Biomedical Research

- Biomedical Research (2015) Volume 26, Issue 3

Gender differences in body composition, respiratory functions, life style among medical students.

Obesity in combination with unhealthy life style may increase the risk of chronic diseases. Objectives: This study aimed to determine the gender difference of body composition and respiratory functions among medical students and its relationship with their life style. This study was performed on 165 male and female students. Body mass index (BMI) and body composition parameters were assessed using bioelectric impedance. Respiratory function, fasting blood glucose, lipid profile and sex hormones were assessed. A questionnaire was distributed among the participants to determine the association between the different variables and risk of obesity. The rate of overweight and obesity among male and female students were 16.9% and 15%. Overweight and obesity among male and female students were (24.6% and 21.3% vs. 12.1% and 11.1 %, respectively). Total fat mass and total fat percentage were higher in female students, whereas, free fat mass was higher in male students.

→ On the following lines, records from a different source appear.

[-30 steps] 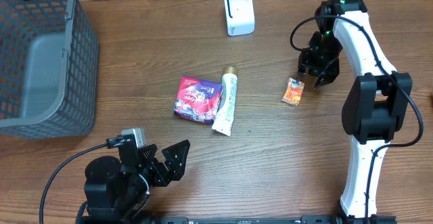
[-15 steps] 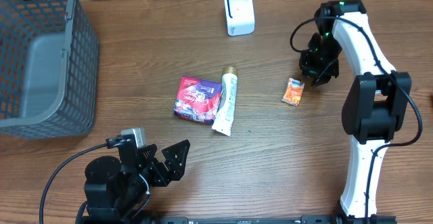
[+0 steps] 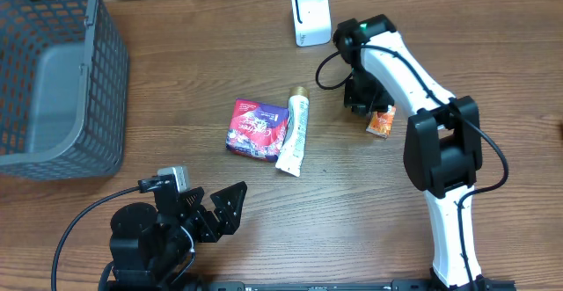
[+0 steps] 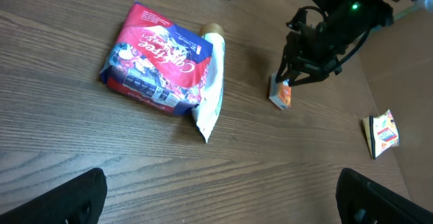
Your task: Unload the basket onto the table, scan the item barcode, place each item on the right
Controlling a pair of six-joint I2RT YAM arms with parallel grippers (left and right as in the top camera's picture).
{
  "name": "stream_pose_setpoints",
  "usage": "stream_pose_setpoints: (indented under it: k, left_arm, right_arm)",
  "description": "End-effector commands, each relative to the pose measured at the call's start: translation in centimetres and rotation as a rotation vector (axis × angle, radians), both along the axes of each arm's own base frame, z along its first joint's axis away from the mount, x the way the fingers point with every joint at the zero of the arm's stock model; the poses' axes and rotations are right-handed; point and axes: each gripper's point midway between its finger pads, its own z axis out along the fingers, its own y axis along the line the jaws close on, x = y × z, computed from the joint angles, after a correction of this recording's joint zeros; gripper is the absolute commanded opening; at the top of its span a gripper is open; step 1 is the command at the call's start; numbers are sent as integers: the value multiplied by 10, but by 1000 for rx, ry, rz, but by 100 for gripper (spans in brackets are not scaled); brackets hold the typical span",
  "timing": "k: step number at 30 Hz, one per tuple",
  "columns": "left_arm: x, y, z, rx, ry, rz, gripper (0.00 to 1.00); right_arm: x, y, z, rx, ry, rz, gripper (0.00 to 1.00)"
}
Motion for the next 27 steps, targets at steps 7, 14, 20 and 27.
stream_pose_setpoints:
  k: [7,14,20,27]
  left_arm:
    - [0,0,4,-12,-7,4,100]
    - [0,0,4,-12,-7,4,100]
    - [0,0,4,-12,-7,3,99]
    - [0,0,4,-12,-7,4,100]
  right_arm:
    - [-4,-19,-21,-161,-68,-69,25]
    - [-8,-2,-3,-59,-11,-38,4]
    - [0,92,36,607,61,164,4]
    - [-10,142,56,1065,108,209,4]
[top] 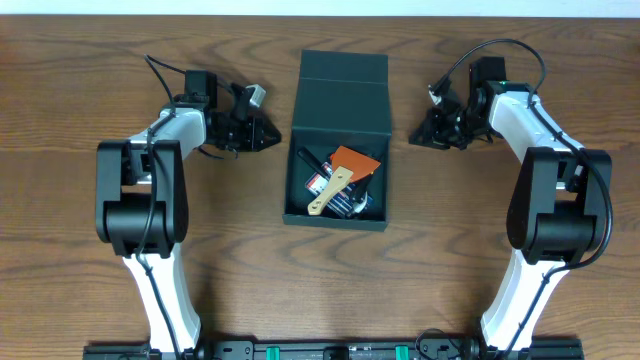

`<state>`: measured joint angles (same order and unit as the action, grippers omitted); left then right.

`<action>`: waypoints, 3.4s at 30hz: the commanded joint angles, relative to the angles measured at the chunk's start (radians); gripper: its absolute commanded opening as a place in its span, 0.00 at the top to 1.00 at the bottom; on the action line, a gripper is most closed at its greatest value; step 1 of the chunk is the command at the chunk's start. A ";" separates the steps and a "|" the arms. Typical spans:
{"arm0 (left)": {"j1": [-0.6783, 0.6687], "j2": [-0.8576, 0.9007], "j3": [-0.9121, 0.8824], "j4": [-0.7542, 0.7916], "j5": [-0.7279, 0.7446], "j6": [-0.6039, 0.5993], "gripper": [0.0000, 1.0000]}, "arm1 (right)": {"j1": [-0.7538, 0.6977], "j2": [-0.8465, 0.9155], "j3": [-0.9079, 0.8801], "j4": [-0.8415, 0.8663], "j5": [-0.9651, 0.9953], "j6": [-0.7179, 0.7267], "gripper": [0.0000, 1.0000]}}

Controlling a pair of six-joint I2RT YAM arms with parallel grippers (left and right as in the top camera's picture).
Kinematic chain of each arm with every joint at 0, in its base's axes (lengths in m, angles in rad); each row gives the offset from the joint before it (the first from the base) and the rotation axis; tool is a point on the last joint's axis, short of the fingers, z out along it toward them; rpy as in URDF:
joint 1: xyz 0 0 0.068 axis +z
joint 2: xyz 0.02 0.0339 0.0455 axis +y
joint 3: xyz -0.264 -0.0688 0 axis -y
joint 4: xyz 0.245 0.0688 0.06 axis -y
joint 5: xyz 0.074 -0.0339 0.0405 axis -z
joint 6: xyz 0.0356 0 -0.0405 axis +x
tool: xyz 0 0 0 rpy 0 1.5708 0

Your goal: Pack container

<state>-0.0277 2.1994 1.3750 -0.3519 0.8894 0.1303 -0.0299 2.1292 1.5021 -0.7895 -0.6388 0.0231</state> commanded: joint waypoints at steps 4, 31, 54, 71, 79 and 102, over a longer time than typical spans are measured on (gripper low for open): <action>-0.031 0.040 0.045 0.010 0.045 -0.016 0.94 | 0.017 0.003 0.000 0.034 -0.095 0.013 0.99; -0.050 0.042 0.085 0.032 0.046 -0.024 0.94 | 0.095 0.038 0.000 0.166 -0.181 0.043 0.99; -0.047 0.041 0.265 -0.110 0.093 0.003 0.94 | 0.094 0.042 0.058 0.198 -0.182 -0.003 0.99; 0.042 0.030 0.266 -0.208 -0.118 0.030 0.94 | 0.093 0.042 0.146 0.097 -0.075 -0.020 0.99; 0.025 0.032 0.266 -0.227 -0.130 0.053 0.94 | 0.089 0.050 0.146 0.063 -0.014 -0.012 0.99; -0.023 0.049 0.266 -0.227 -0.089 0.132 0.94 | 0.090 0.182 0.146 0.110 -0.087 0.005 0.99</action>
<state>-0.0551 2.2238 1.6279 -0.5762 0.7826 0.2287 0.0521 2.3039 1.6356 -0.6857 -0.6861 0.0257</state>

The total fat percentage exceeded its normal limits in overweight and obese females and in 11.7% of those with normal BMI. High levels of total fat% were observed in obese and in 66.7% of the overweight male students. Thus, 37.7% in male and 35.6% in female students were obese according to the body fat percentage when used for defining adiposity rather than BMI. Forced vital capacity (FVC) was increased in male students and a positive correlation between FVC and free fat mass among male students was found. These data demonstrate that overweight and obesity are a problem among medical students of Taibah University.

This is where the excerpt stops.